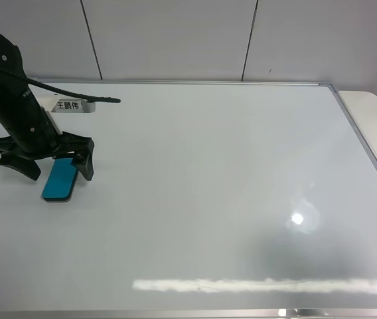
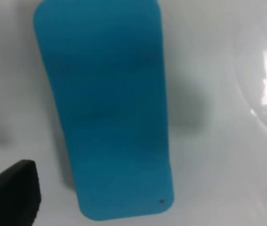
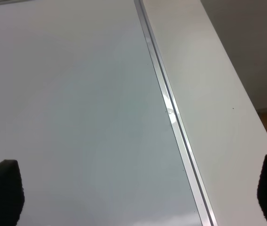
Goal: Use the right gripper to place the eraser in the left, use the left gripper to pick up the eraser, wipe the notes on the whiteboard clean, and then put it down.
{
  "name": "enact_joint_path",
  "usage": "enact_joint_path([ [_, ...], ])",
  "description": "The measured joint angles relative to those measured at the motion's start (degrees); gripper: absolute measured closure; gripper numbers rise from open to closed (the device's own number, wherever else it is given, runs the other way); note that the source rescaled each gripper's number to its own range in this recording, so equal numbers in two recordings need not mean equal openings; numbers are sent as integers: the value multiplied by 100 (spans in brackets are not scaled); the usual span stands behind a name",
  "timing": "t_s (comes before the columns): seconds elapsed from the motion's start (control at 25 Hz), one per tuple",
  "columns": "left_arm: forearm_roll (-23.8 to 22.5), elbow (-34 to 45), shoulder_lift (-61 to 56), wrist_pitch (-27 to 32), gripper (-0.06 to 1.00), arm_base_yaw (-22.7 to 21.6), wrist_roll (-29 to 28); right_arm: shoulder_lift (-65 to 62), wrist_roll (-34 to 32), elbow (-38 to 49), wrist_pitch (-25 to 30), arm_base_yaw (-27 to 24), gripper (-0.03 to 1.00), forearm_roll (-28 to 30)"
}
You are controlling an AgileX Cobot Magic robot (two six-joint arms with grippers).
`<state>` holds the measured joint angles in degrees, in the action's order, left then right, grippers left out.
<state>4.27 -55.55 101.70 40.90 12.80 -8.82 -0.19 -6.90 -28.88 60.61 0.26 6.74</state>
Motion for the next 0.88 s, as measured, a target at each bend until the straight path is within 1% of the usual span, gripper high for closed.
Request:
enact_joint_path([
  [0.08, -44, 0, -105, 38, -4, 0, 0, 0, 0, 0, 0, 0, -3, 0],
  [0.16, -242, 5, -404, 77, -5, 0, 0, 0, 0, 0, 0, 0, -3, 0],
  [0.2, -427, 5, -662, 81, -4, 0, 0, 0, 0, 0, 0, 0, -3, 0],
  [0.28, -631, 5, -1240, 87, -5, 0, -59, 0, 0, 0, 0, 0, -3, 0],
  [0.36, -705, 5, -1922, 162, -5, 0, -144, 0, 0, 0, 0, 0, -3, 0],
  [0.48, -796, 5, -2853, 530, -5, 0, -172, 0, 0, 0, 0, 0, -3, 0],
  [0.6, -1066, 5, -3732, 961, -5, 0, -184, 0, 0, 0, 0, 0, -3, 0],
  [0.76, -1398, 5, -4992, 1363, -5, 0, -173, 0, 0, 0, 0, 0, -3, 0],
  [0.88, -1435, 5, -5816, 1815, -5, 0, -168, 0, 0, 0, 0, 0, -3, 0],
])
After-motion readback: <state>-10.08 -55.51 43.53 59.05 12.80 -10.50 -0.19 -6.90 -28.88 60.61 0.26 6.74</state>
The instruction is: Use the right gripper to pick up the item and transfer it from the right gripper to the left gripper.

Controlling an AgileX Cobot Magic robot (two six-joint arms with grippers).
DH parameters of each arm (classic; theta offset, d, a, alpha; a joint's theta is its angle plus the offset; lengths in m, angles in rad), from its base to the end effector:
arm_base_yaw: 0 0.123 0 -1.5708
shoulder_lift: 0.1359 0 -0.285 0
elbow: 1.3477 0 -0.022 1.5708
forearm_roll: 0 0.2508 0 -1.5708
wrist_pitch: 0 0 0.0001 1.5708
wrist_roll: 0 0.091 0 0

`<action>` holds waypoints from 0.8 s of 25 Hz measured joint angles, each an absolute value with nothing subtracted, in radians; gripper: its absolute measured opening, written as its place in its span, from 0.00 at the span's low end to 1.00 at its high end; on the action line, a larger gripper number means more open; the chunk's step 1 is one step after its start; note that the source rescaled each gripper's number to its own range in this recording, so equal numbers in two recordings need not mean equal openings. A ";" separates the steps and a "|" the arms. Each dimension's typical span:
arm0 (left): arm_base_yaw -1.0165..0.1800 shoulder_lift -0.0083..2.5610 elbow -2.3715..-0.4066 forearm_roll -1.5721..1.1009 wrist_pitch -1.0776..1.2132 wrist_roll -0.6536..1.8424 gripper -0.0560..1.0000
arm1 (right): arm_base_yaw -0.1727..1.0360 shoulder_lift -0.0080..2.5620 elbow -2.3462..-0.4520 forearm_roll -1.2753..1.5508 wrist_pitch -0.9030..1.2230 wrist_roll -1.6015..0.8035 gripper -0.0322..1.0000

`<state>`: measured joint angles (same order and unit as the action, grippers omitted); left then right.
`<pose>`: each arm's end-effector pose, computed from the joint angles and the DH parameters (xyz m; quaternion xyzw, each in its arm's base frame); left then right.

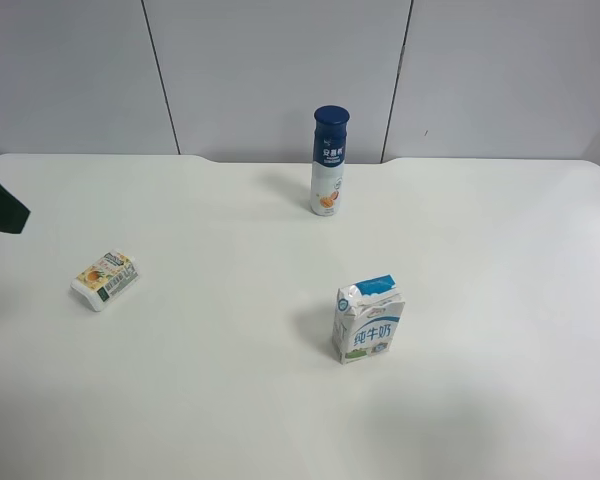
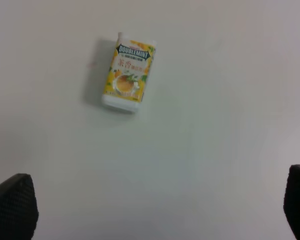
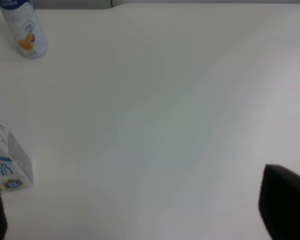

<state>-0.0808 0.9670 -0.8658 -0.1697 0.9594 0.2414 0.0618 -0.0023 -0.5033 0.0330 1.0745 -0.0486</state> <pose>0.1721 -0.0266 0.3216 0.1270 0.9441 -0.0569 0.2987 -0.0063 0.0023 0.2771 -0.0480 0.8539 0.0199 0.5178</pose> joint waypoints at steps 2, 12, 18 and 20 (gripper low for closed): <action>-0.081 0.892 -0.866 -0.170 1.022 0.189 0.99 | 0.062 -0.002 -0.503 0.033 1.075 -0.049 1.00; -0.081 0.543 -0.866 -0.170 1.207 0.075 1.00 | 0.062 -0.002 -0.503 0.033 1.075 -0.049 1.00; -0.081 0.335 -0.806 -0.170 1.212 0.057 1.00 | 0.062 -0.002 -0.503 0.033 1.075 -0.049 1.00; -0.081 0.274 -0.768 -0.170 1.215 0.037 1.00 | 0.062 -0.002 -0.503 0.033 1.075 -0.049 1.00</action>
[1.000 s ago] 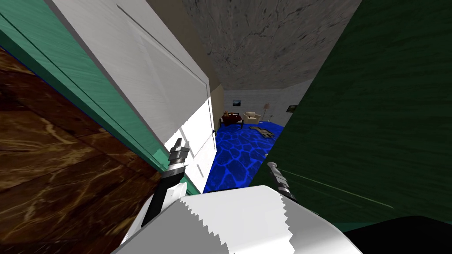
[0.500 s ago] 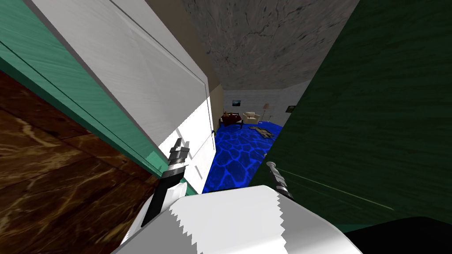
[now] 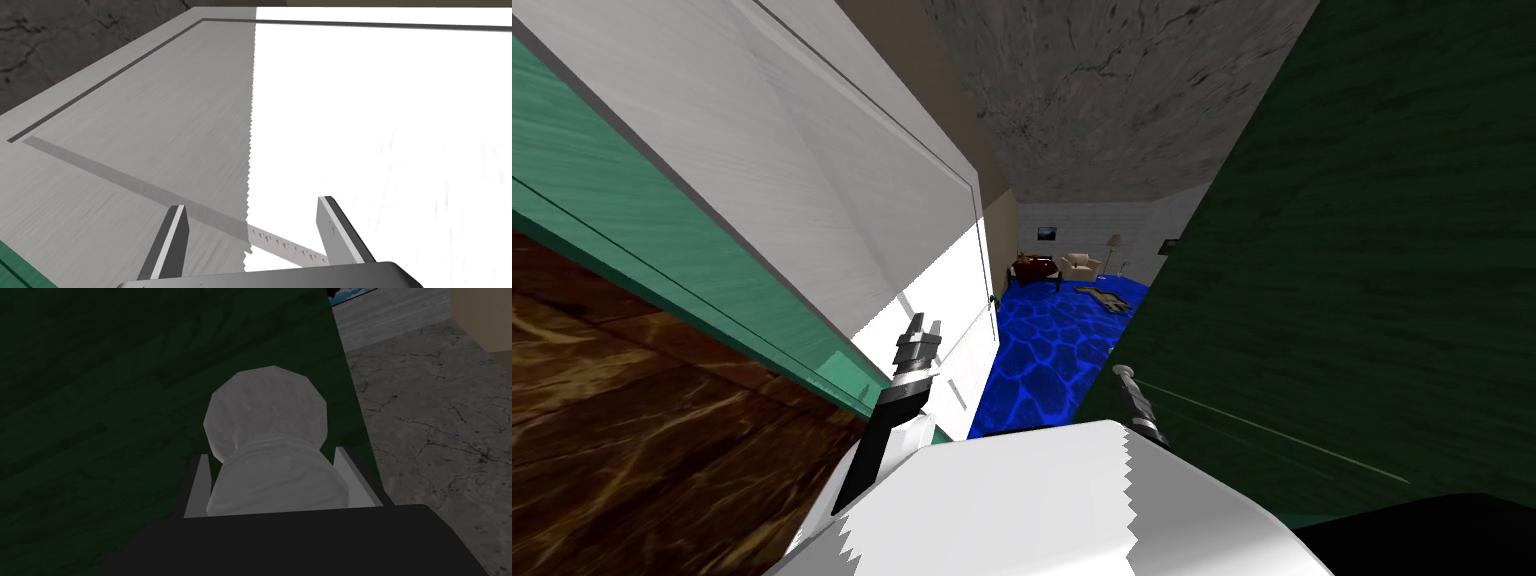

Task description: Push the door open

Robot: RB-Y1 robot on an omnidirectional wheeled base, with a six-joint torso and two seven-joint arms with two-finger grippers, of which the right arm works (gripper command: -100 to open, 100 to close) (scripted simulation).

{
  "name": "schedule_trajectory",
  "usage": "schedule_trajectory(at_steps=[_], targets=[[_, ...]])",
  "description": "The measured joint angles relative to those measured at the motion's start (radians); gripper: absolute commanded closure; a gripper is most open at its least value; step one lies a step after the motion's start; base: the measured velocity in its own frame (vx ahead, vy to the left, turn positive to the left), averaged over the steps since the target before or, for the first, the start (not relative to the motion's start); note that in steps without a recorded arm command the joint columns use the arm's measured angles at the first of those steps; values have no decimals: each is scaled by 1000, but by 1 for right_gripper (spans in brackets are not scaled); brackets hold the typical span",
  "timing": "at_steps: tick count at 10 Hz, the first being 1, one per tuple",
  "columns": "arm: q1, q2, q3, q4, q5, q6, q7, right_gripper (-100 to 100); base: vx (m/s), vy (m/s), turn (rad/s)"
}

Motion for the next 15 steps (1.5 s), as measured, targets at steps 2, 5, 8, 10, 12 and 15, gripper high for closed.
schedule_trajectory(at_steps=[2,5,8,10,12,15], targets=[[-7,9,6,-1,-15,-1,-47,100,30,-29,-11],[-14,21,15,-9,-39,-4,-119,100,36,-37,-24],[-32,29,23,4,-60,-15,-189,100,38,-40,-26],[-38,41,31,0,-78,-18,-239,100,38,-42,-13],[-38,48,35,-17,-93,-12,-282,100,30,-34,-14],[-50,59,43,-15,-117,-18,-349,100,42,-41,-29]])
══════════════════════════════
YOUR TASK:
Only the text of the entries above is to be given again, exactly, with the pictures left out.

EXERCISE OUTPUT:
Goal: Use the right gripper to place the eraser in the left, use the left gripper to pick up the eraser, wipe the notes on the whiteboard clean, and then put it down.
{
  "name": "enact_joint_path",
  "usage": "enact_joint_path([ [_, ...], ])",
  "description": "The measured joint angles relative to those measured at the motion's start (degrees); gripper: absolute measured closure; gripper numbers rise from open to closed (the device's own number, wherever else it is given, runs the other way); note that the source rescaled each gripper's number to its own range in this recording, so equal numbers in two recordings need not mean equal openings; numbers are sent as integers: the value multiplied by 100 (spans in brackets are not scaled); the usual span stands behind a name",
  "timing": "t_s (comes before the columns): seconds elapsed from the motion's start (control at 25 Hz), one per tuple",
  "columns": "left_arm: forearm_roll (-23.8 to 22.5), elbow (-34 to 45), shoulder_lift (-61 to 56), wrist_pitch (-27 to 32), gripper (-0.06 to 1.00), arm_base_yaw (-22.7 to 21.6), wrist_roll (-29 to 28); right_arm: shoulder_lift (-65 to 62), wrist_roll (-34 to 32), elbow (-38 to 49), wrist_pitch (-25 to 30), arm_base_yaw (-27 to 24), gripper (-0.03 to 1.00), forearm_roll (-28 to 30)"
}
You are controlling an AgileX Cobot Magic robot (two six-joint arms with grippers).
`<state>` holds the measured joint angles in degrees, in the action's order, left then right, grippers left out.
<state>4.27 -55.55 101.70 40.90 12.80 -8.82 -0.19 -6.90 -28.88 60.61 0.26 6.74</state>
Motion for the next 0.88 s, as measured, a target at each bend until the straight path is within 1% of the usual span, gripper high for closed.
Request:
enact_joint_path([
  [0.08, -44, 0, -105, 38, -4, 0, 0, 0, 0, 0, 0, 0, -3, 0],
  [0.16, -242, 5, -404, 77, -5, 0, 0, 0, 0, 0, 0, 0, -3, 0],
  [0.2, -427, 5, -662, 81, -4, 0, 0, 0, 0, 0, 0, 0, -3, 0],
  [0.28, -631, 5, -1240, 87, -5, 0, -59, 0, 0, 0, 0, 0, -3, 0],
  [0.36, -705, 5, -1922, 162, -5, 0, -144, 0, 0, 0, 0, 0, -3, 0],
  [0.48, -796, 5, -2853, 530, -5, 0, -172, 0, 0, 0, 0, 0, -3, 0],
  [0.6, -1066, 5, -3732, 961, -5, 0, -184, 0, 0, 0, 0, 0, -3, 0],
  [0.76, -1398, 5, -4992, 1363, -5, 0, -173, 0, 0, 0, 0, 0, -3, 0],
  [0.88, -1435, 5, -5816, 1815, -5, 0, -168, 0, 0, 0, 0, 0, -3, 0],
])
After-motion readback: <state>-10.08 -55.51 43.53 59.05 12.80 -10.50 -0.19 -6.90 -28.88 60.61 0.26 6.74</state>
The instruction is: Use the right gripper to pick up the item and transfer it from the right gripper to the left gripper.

Controlling an AgileX Cobot Magic robot (two six-joint arms with grippers).
DH parameters of each arm (classic; theta offset, d, a, alpha; a joint's theta is its angle plus the offset; lengths in m, angles in rad), from its base to the end effector:
arm_base_yaw: 0 0.123 0 -1.5708
shoulder_lift: 0.1359 0 -0.285 0
elbow: 1.3477 0 -0.022 1.5708
forearm_roll: 0 0.2508 0 -1.5708
wrist_pitch: 0 0 0.0001 1.5708
wrist_roll: 0 0.091 0 0

`<action>` holds waypoints from 0.8 s of 25 Hz measured joint angles, each an absolute value with nothing subtracted, in radians; gripper: its absolute measured opening, written as its place in its span, from 0.00 at the span's low end to 1.00 at its high end; on the action line, a larger gripper number means more open; the chunk's step 1 is one step after its start; note that the source rescaled each gripper's number to its own range in this recording, so equal numbers in two recordings need not mean equal openings. A ";" separates the steps and a "|" the arms. Each dimension's typical span:
arm0 (left): arm_base_yaw -1.0165..0.1800 shoulder_lift -0.0083..2.5610 elbow -2.3715..-0.4066 forearm_roll -1.5721..1.1009 wrist_pitch -1.0776..1.2132 wrist_roll -0.6536..1.8424 gripper -0.0560..1.0000
arm1 (right): arm_base_yaw -0.1727..1.0360 shoulder_lift -0.0080..2.5620 elbow -2.3462..-0.4520 forearm_roll -1.2753..1.5508 wrist_pitch -0.9030..1.2230 wrist_roll -1.6015..0.8035 gripper -0.0322..1.0000

`<state>`: measured joint angles (same order and unit as the action, grippers omitted); left then right.
`<pose>`: each arm's end-effector pose, computed from the joint angles and the DH parameters (xyz m; quaternion xyzw, each in its arm's base frame); left then right.


<state>-0.0808 0.9670 -0.8658 -0.1697 0.9594 0.2414 0.0618 -0.0023 -0.5033 0.0330 1.0745 -0.0486</state> <pose>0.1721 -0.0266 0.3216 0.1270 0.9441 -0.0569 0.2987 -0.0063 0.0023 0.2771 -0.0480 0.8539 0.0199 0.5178</pose> joint waypoints at steps 2, 12, 18 and 20 (gripper low for closed): <action>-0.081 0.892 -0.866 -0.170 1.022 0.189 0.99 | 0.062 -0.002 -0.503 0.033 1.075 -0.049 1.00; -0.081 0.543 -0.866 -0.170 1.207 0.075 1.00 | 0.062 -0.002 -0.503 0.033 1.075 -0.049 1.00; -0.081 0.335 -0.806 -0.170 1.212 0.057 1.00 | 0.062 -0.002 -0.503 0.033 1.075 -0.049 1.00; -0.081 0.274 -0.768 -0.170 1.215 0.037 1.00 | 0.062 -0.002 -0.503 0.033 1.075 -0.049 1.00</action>
[1.000 s ago] 
[0.500 s ago] 
[now] 

Task description: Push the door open

Robot: RB-Y1 robot on an omnidirectional wheeled base, with a six-joint torso and two seven-joint arms with two-finger grippers, of which the right arm works (gripper command: -100 to open, 100 to close) (scripted simulation).

{
  "name": "schedule_trajectory",
  "usage": "schedule_trajectory(at_steps=[_], targets=[[_, ...]])",
  "description": "The measured joint angles relative to those measured at the motion's start (radians); gripper: absolute commanded closure; a gripper is most open at its least value; step one lies a step after the motion's start; base: the measured velocity in its own frame (vx ahead, vy to the left, turn positive to the left), averaged over the steps since the target before or, for the first, the start (not relative to the motion's start); note that in steps without a recorded arm command the joint columns use the arm's measured angles at the first of those steps; values have no decimals: each is scaled by 1000, but by 1 for right_gripper (spans in brackets are not scaled); brackets hold the typical span",
  "timing": "at_steps: tick count at 10 Hz, the first being 1, one per tuple",
  "columns": "arm: q1, q2, q3, q4, q5, q6, q7, right_gripper (-100 to 100); base: vx (m/s), vy (m/s), turn (rad/s)"
}

Motion for the next 15 steps (1.5 s), as measured, targets at steps 2, 5, 8, 10, 12 and 15, gripper high for closed.
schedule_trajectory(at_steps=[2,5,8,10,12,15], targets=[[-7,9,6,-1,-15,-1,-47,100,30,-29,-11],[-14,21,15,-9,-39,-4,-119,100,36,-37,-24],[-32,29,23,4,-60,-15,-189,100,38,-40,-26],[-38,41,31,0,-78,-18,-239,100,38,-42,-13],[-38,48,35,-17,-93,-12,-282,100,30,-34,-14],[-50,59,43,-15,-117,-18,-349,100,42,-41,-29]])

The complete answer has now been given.